In the data that follows, every line containing the word "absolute" should be returned.

── INPUT

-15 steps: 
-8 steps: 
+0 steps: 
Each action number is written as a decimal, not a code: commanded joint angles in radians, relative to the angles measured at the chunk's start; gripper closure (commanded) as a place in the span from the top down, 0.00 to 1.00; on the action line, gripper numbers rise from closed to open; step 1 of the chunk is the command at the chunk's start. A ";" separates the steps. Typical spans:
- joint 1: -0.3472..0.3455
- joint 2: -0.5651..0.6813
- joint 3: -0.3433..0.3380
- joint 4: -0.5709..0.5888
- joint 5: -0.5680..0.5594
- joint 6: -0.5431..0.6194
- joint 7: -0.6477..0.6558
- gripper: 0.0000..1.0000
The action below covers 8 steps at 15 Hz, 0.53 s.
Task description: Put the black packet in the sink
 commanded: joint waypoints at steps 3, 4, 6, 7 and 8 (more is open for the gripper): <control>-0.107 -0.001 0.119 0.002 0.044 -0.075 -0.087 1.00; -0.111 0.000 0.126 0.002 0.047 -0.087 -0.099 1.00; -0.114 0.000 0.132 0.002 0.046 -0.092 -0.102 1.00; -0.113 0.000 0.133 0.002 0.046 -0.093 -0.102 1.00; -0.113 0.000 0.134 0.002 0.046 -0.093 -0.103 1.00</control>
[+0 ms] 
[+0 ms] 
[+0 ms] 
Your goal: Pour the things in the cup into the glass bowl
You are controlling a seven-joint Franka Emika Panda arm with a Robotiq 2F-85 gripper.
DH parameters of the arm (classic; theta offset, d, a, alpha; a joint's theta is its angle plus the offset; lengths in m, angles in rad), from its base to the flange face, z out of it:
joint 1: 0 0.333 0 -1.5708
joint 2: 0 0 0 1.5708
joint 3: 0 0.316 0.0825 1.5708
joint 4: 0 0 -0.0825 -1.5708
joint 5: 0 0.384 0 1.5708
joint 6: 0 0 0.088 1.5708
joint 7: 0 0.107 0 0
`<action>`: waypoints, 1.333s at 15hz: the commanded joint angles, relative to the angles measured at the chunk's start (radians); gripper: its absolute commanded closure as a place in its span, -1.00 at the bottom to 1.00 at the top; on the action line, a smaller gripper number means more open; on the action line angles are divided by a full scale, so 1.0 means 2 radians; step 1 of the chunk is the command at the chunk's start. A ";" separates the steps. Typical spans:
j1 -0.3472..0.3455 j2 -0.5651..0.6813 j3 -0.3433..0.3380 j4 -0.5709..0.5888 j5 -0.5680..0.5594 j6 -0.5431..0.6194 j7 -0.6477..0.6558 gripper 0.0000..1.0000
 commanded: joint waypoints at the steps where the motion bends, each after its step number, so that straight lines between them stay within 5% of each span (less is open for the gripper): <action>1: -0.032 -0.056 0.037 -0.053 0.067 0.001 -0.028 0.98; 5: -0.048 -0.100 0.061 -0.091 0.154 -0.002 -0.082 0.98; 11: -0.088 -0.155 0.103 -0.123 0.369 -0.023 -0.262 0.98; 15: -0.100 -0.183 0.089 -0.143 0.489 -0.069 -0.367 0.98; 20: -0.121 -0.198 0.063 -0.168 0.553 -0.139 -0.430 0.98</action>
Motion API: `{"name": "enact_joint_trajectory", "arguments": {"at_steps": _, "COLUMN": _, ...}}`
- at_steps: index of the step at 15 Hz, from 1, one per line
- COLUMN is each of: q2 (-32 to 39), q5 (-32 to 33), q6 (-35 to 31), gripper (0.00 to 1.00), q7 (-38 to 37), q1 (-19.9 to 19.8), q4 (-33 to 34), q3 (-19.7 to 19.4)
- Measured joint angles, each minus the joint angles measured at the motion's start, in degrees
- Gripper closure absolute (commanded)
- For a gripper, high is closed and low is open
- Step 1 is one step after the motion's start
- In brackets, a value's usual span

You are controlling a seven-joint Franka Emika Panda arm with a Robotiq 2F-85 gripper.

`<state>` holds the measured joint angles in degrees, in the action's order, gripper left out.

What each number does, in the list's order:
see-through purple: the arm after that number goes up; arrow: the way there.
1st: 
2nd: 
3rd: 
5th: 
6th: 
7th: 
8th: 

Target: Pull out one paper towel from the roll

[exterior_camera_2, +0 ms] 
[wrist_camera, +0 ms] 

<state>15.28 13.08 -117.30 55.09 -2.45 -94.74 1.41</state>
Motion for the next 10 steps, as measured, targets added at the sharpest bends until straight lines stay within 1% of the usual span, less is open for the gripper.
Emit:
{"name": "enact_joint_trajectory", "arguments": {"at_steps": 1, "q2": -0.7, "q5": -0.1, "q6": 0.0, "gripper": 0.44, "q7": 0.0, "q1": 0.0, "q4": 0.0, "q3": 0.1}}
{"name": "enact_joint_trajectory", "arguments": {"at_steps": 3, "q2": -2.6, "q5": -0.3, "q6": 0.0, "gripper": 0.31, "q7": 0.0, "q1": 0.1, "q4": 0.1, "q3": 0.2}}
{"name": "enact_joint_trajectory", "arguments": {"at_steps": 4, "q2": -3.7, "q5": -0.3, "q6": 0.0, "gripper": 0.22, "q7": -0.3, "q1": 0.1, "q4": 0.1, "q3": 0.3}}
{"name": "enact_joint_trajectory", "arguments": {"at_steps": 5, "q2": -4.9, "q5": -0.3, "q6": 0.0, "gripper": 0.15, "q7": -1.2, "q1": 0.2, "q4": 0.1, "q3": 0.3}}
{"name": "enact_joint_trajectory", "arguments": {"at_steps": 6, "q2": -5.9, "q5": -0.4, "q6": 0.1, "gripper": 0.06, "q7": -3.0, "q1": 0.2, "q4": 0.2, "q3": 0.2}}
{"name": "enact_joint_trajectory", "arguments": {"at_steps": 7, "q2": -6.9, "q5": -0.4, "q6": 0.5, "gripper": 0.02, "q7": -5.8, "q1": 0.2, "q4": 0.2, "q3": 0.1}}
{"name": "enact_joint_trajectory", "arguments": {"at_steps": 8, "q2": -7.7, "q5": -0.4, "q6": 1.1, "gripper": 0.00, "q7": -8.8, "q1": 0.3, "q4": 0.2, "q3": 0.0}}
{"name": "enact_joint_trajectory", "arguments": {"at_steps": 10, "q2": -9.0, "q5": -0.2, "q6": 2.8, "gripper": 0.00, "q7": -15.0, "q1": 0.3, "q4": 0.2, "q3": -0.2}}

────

#### [TASK ANSWER]
`<action>`: waypoints, 1.333s at 15hz: the commanded joint angles, relative to the angles measured at the chunk's start (radians); gripper: its absolute commanded closure as a place in its span, -1.00 at the bottom to 1.00 at the top; on the action line, a smaller gripper number means more open; on the action line angles are divided by a full scale, so 1.0 means 2 radians; step 1 of the chunk is the command at the chunk's start. A ";" separates the steps. Typical spans:
- Gripper closure absolute (commanded)

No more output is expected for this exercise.